EXERCISE DIRECTIONS: List the lines of this listing that hold the word "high".

PROVIDED DATA:
((

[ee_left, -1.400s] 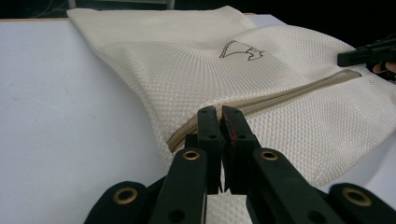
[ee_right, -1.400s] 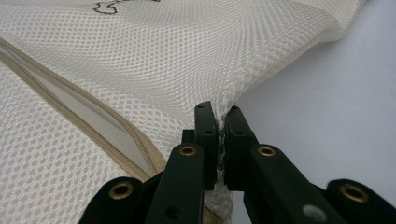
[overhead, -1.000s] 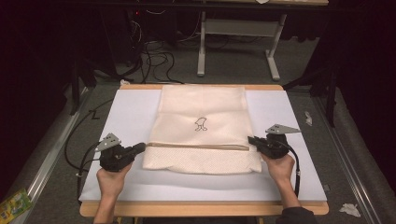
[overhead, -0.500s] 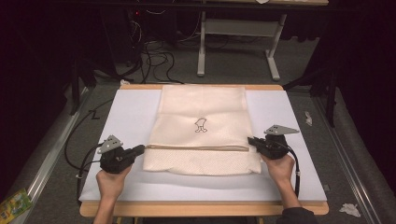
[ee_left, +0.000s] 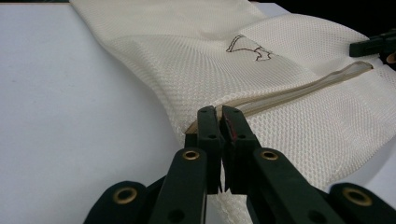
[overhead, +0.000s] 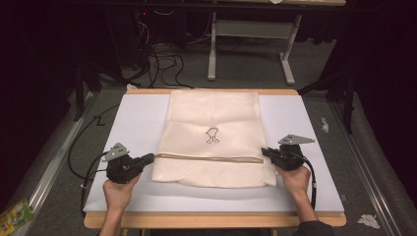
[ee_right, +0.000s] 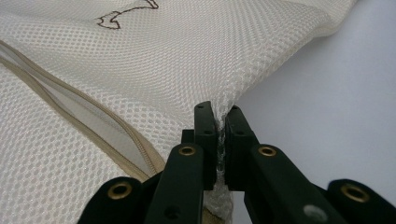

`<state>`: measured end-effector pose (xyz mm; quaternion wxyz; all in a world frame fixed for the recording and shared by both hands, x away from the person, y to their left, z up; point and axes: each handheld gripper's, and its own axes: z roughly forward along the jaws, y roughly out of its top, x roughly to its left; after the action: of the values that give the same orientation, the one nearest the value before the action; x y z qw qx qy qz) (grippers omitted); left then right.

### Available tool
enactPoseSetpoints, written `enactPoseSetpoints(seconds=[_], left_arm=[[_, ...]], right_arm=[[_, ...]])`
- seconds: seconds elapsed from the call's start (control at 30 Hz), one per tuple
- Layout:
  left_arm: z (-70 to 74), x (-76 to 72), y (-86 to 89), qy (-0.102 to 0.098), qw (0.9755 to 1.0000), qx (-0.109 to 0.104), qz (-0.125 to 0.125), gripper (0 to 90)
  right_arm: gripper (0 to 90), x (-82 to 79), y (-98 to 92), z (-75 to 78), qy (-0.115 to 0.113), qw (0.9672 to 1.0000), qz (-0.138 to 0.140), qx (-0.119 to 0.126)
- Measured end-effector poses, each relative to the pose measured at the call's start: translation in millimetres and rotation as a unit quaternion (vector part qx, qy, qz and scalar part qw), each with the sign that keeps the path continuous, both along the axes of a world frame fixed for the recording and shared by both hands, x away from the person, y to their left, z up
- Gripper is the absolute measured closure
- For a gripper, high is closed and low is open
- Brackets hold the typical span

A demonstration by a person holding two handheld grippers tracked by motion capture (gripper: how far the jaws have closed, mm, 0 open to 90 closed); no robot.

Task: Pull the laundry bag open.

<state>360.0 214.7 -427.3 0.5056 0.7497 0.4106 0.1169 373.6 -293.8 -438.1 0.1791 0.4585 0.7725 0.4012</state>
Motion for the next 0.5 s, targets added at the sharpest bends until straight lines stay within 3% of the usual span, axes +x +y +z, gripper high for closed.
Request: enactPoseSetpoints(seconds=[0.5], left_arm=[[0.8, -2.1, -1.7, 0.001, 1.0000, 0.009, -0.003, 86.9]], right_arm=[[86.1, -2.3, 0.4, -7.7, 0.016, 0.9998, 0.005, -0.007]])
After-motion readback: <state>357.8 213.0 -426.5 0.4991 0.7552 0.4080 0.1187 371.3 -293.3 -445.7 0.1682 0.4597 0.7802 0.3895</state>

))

SOLUTION TO THIS TASK:
- For a gripper, high is closed and low is open
Motion for the next 0.5 s, targets added at the sharpest bends until straight lines stay within 3% of the usual span, axes +x +y +z, gripper high for closed.

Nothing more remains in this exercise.